Using the records below, write out again exactly the lines that begin at the line containing "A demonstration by" and end at the line containing "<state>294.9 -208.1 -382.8", and no other lines.

━━━ RECORDS FOR THIS EXERCISE ━━━

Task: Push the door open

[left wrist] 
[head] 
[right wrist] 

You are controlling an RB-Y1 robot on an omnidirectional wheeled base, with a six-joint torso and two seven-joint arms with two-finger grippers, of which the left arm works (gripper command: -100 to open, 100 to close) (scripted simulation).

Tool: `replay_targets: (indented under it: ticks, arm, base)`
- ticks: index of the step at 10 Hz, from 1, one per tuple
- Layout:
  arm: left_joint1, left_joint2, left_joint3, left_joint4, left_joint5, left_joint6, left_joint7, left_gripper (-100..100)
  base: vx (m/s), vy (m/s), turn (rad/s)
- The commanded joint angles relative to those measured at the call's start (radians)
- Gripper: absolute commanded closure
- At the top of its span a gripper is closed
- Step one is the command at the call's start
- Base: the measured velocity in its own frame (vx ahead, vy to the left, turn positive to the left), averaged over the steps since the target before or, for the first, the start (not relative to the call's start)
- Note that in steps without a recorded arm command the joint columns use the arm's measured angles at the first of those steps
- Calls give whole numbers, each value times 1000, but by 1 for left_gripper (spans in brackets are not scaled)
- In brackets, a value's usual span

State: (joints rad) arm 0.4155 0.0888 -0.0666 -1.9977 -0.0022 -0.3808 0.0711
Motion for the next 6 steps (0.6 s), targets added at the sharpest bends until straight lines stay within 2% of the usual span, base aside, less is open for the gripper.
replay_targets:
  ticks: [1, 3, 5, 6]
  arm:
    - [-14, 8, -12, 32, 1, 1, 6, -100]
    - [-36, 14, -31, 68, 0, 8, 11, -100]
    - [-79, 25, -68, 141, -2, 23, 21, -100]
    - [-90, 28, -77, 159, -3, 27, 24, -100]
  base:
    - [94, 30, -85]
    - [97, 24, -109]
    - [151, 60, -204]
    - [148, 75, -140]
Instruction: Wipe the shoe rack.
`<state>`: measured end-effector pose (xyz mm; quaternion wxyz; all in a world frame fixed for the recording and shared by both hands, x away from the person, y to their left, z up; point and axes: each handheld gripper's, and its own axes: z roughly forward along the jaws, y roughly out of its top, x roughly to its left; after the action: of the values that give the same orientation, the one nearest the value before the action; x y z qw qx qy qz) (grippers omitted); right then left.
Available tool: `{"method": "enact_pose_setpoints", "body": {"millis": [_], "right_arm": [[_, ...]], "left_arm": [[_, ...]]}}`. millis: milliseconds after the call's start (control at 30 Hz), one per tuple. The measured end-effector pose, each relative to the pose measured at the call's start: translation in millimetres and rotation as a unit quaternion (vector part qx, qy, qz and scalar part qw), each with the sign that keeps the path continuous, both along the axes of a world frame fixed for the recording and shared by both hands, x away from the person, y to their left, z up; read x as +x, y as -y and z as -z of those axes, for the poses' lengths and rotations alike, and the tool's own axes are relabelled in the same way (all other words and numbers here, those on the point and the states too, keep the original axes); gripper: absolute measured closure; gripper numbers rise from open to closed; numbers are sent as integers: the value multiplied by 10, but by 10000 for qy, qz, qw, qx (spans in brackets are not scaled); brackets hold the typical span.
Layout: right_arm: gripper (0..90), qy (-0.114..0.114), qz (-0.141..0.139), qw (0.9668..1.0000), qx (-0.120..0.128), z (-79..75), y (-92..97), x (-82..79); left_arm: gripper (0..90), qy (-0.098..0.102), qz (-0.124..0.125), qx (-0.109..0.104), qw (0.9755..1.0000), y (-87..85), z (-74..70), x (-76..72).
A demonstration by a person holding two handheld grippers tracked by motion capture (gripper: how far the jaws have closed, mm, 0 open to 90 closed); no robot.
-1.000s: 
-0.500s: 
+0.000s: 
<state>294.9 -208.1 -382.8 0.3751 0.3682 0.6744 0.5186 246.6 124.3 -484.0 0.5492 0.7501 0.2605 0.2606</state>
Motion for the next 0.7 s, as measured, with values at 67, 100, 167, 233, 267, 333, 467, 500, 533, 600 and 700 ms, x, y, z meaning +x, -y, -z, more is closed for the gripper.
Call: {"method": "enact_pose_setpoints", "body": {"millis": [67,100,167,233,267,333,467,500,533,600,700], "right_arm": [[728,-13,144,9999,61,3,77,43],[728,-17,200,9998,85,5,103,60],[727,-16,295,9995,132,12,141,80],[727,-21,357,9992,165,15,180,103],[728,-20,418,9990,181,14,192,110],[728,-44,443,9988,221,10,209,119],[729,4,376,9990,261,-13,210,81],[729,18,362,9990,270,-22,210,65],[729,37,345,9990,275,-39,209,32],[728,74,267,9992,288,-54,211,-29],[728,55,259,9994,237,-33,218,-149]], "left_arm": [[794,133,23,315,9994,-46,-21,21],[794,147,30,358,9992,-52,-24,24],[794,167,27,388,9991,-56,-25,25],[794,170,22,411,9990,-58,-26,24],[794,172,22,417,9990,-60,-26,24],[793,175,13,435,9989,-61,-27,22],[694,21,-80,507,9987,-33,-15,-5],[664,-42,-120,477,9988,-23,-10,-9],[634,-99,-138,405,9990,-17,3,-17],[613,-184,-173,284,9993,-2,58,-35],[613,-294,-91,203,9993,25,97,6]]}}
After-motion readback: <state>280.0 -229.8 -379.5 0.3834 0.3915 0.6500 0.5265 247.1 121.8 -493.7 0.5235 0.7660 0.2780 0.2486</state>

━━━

**TASK RESULT**
A demonstration by a person holding two handheld grippers tracked by motion capture (gripper: how far the jaws have closed, mm, 0 open to 90 closed); no robot.
-1.000s: 
-0.500s: 
+0.000s: 
<state>294.9 -208.1 -382.8 0.3751 0.3682 0.6744 0.5186 246.6 124.3 -484.0 0.5492 0.7501 0.2605 0.2606</state>

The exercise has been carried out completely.